И мамины глаза бывали такими же чужими, если я при гостях сама тянула руку за пирожным, не дожидаясь, пока мне его положат на тарелочку. Вот тогда, стоило только маме посмотреть этим взглядом из-под высоко поднятых бровей, как моя рука застывала в воздухе и мир становился не мил. И Бог с ним, с этим эклером, зачем он мне? Я буду пить чай просто с вареньем, только не смотри на меня этими чужими глазами, которые неизвестно кому принадлежат, но не твои они, не твои они! И ничего мне не нужно, я уже не маленькая, ничего мне не нужно, только не ледени меня этим взглядом. И пирожное, которое она протянет мне на красивой маленькой тарелке, уже не пирожное, а безвкусная гадость, застревающая комом в горле. И реветь нельзя, потому что за столом пьют чай гости, идет оживленный разговор, и ложечки звенят в стаканах и чашках, и все улыбаются, и дамы щебечут, и на столе новый кузнецовский сервиз, и ваза, на которой лежат эти гадкие пирожные. И если бы не было этого маминого взгляда, как все было бы прекрасно и весело… Но взгляд был, и он все – все зачеркнул. И стол, и гостей, и звон ложечек, и вазу с белыми, коричневыми и розовыми пирожными. Замечания не будет, но взгляд был – и это тяжело. Это невыносимо…
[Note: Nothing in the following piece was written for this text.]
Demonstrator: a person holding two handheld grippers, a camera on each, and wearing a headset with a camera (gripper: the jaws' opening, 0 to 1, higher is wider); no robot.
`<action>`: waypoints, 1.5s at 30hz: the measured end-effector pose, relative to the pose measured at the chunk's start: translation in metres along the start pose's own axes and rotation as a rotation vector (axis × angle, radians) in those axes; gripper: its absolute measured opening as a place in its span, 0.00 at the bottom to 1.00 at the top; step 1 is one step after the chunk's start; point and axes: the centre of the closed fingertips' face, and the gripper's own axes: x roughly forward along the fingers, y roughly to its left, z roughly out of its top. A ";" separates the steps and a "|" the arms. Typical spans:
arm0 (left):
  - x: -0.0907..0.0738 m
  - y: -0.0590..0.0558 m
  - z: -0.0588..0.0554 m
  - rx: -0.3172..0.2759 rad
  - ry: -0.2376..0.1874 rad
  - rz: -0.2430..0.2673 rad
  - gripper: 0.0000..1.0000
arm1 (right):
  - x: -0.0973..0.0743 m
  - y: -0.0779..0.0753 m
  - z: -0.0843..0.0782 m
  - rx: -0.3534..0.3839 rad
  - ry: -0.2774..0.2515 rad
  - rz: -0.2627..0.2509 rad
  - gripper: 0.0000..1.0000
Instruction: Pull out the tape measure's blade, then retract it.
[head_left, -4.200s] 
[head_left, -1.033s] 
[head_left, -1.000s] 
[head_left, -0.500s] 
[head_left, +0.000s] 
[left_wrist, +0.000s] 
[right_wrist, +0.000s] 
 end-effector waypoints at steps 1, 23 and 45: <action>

Был взгляд и сегодня, когда она говорила: «Володя никогда не врет – он выдумывает. Ты должна это понять!..» Что такое вранье, я знала. Но как отличить выдумывание от вранья? Нянька врет про Додона или выдумывает? Володя врет про зайцев или выдумывает? А нянька про казенку тоже выдумывает? Или врет? И почему сказать про рыбий жир – фискальство, ведь я не врала, это правда, он же так говорил. И Веруша Грунау слышала и смеялась, и другие девочки тоже смеялись. (Может быть, если бы засмеялась и я, то необходимость фискалки отпала бы, и мне не было бы обидно?) Почему фискалить нельзя, если это правда? Я ведь не врала, что он щипался за щеку (хоть и не больно, хоть и слегка, но все-таки щипался?). Почему же сказать маме, что я ушибла коленку, – можно, и это правда, а что Володя щипался – это дрянь и фискальство, и ее сердитые глаза? Почему правда про себя – всегда правда, а правда про других бывает иногда фискалкой? Почему выдумывание – это не плохо? А вранье плохо? Почему мама сделала сердитые глаза на правду? И спросить не у кого. К маме не подступишься, и с Володей поговорить неловко, потому что я фискалила на него.
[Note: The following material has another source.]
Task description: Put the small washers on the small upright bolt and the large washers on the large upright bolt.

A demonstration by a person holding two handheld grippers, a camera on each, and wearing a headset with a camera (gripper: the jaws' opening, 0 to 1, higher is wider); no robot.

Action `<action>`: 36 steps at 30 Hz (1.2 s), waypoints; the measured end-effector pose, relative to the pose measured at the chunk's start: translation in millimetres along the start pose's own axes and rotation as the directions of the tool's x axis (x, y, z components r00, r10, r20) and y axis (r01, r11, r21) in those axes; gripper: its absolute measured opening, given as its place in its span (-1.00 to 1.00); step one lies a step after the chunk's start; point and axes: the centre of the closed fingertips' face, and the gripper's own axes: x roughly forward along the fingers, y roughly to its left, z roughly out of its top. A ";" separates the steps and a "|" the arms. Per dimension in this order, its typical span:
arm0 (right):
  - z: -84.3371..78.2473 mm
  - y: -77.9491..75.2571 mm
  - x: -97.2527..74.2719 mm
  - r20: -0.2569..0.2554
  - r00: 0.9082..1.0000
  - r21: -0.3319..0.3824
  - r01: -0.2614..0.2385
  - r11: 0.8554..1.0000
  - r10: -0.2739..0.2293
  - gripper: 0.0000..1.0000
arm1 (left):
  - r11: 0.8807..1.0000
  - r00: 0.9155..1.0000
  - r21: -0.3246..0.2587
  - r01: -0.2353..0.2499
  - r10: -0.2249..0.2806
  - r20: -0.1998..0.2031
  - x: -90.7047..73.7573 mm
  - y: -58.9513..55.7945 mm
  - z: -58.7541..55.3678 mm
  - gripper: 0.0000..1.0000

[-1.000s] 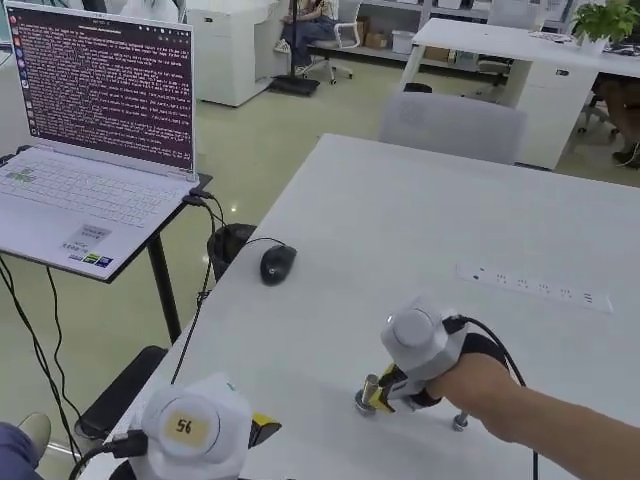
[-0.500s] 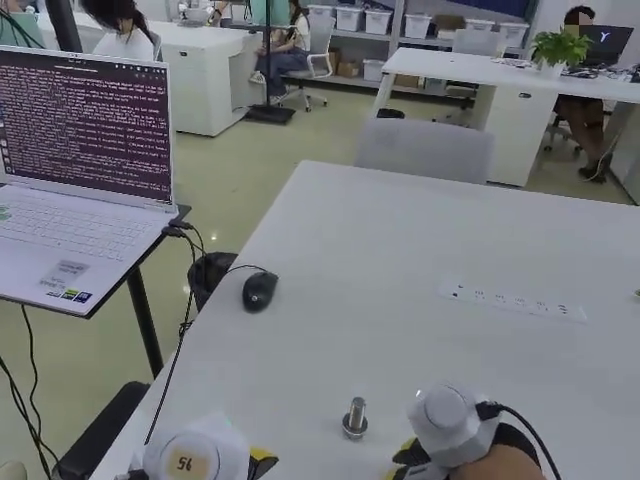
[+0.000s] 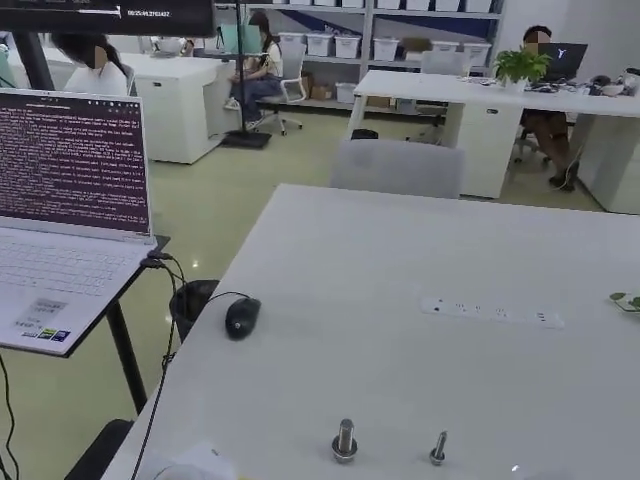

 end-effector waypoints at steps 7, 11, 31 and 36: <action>-4.0 -12.8 -32.4 0.112 0.991 0.096 0.063 0.993 -0.074 -0.01 | 1.000 1.000 0.015 0.019 -0.019 -0.013 6.2 -3.5 4.9 0.19; -6.1 -12.4 -40.8 0.134 0.987 0.107 0.073 0.992 -0.087 0.05 | 0.999 1.000 0.019 0.026 -0.026 -0.014 7.8 -4.4 7.5 0.19; -21.4 -17.8 -58.3 0.138 0.982 0.164 0.108 0.981 -0.131 0.13 | 0.999 0.999 0.003 0.039 -0.039 -0.015 10.3 -5.3 6.7 0.20; -18.5 -19.1 -61.0 0.146 0.980 0.155 0.112 0.981 -0.135 0.15 | 0.999 0.999 0.006 0.043 -0.042 -0.022 12.4 -5.3 8.2 0.20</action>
Утешение пришло от няньки Екатерины Кузьминишны. Мучающие меня вопросы я задала ей, когда она раздевала меня на ночь (вернее, рвала пуговицы на моем белье).
– Дите еще врать не может, Танечка, оно еще в ангельском чине находится. А на щипание ты зла не таи. Тебя ведь не швейцар Савельич щипал, а брат родной. И без зла он щипал, а с любовью. Манька, горничная, барынин корсет мерила, когда ее дома не было, враз – это вранье есть.
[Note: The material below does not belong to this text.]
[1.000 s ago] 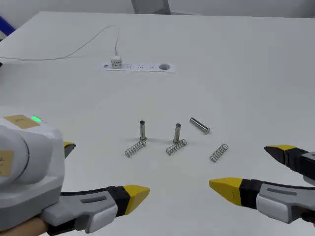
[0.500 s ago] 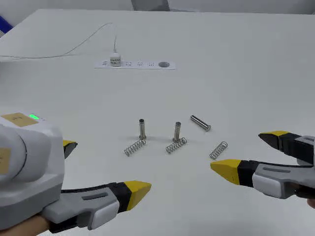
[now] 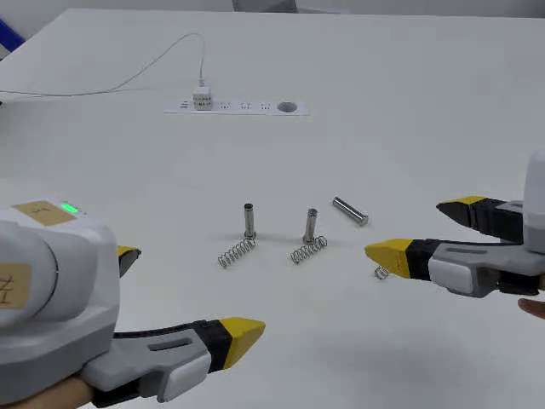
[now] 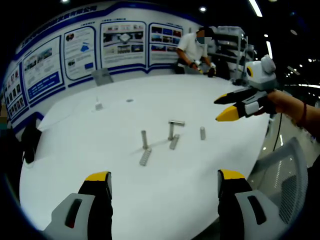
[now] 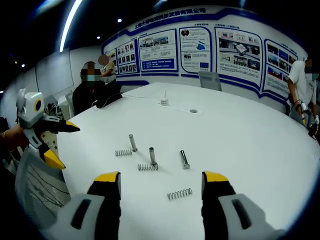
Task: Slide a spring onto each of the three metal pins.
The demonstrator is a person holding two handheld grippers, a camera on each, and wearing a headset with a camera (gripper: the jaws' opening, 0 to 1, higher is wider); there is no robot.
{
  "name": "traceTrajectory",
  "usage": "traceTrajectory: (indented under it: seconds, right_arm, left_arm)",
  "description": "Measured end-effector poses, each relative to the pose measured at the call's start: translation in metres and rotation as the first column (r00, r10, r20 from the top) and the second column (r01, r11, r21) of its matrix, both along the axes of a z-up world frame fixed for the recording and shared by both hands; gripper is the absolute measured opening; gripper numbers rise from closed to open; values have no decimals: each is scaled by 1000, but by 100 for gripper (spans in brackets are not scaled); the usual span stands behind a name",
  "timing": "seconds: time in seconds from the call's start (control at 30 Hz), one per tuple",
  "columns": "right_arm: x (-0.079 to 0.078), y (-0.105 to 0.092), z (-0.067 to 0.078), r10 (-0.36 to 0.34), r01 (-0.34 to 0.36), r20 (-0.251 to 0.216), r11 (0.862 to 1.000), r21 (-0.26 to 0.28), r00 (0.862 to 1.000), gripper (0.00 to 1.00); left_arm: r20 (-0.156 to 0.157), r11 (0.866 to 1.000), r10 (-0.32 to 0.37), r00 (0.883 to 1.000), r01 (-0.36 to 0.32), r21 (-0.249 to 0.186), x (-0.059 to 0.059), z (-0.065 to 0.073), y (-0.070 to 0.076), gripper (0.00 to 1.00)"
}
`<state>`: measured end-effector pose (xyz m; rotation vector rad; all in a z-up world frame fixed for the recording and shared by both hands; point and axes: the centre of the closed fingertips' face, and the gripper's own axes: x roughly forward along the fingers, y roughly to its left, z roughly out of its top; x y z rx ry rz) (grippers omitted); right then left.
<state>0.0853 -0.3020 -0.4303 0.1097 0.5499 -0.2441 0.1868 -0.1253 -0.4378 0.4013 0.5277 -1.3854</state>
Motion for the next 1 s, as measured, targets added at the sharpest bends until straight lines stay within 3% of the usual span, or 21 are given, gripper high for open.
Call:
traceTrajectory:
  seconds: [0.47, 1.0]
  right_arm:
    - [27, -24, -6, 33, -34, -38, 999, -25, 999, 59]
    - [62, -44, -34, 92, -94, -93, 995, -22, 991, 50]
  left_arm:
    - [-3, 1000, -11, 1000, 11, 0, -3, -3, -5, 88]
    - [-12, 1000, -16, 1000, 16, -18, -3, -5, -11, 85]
– Про Додона же я, однава дыхнуть, всю чистую правду сказывала. И это не вранье есть, – а сказ. Сказ – дело святое. Вранье дело грешное.
– Нянечка, а Володя тоже не врет, а сказывает?
– И Володя, Танечка, тоже не врет, а сказывает.
Вот какую мораль преподала мне моя няня Екатерина Кузминишна Подшебякина.